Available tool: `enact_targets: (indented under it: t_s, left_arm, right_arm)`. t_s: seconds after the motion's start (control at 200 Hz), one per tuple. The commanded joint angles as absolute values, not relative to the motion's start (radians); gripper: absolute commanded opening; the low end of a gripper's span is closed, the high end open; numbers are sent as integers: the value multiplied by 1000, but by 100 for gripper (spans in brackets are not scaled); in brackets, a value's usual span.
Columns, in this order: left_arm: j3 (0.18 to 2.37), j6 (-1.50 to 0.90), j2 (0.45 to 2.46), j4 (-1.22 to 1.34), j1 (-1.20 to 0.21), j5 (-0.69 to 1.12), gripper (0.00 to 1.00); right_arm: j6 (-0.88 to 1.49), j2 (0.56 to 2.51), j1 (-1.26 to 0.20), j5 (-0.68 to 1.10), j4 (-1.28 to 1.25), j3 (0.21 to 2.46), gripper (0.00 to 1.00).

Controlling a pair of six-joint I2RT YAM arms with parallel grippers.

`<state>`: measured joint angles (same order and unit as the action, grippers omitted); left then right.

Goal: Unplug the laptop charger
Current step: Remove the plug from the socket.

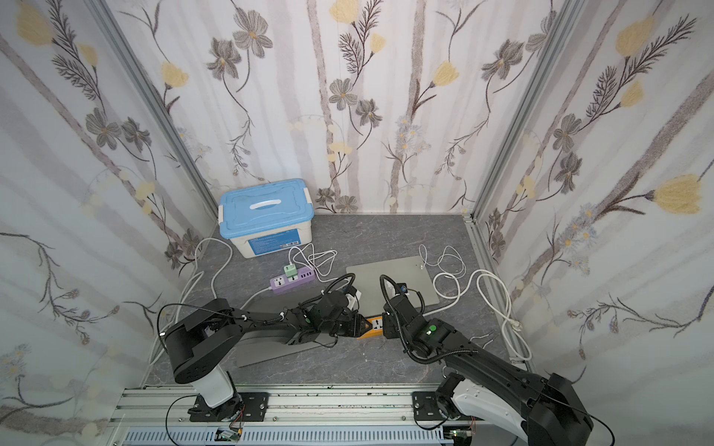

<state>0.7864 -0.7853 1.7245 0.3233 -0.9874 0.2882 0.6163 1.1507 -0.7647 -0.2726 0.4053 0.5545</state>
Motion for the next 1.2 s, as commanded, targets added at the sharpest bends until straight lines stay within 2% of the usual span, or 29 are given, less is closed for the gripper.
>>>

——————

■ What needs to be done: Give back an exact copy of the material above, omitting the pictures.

■ Response to the exercise:
Available tool: `enact_targets: (indented under it: t_s, left_arm, right_arm)`. t_s: seconds after the motion's start (control at 200 Hz), one per tuple. The commanded joint angles as absolute values, not relative to the motion's start (radians); gripper: absolute commanded opening; the low end of a gripper's span is closed, the high end open; numbers are sent as integers: the value multiplied by 1000, but by 100 for gripper (spans in brackets are not scaled); in brackets, a value's usual span.
Columns, in this order: left_arm: j3 (0.18 to 2.37), j6 (-1.50 to 0.90), j2 (0.45 to 2.46), j4 (-1.22 to 1.34), j1 (-1.20 to 0.21), j5 (-0.69 to 1.12), gripper (0.00 to 1.00); right_arm: j6 (-0.88 to 1.49), j2 (0.56 to 2.51), j1 (-1.26 to 0.20), j5 (-0.68 to 1.10), j4 (-1.28 to 1.25), j3 (0.21 to 2.46), gripper (0.00 to 1.00).

Controlling a pair of six-joint I2RT YAM arms with parallel grippers.

`<state>`: measured joint angles (same order and unit as the action, grippers omitted); left then right.

Goal: Unplug the laptop charger
Current step: Remove the plug from the socket.


<state>0.7864 -0.7853 1.7245 0.3233 -0.9874 0.2882 0.6163 1.1507 -0.7647 -0.2726 0.4053 0.5545</state>
Motion for the next 1.2 s, as commanded, targets added at the sharpest bends until straight lines stay within 2% of the usual span, or 29 are given, less is closed for the gripper.
>>>

This completes the required output.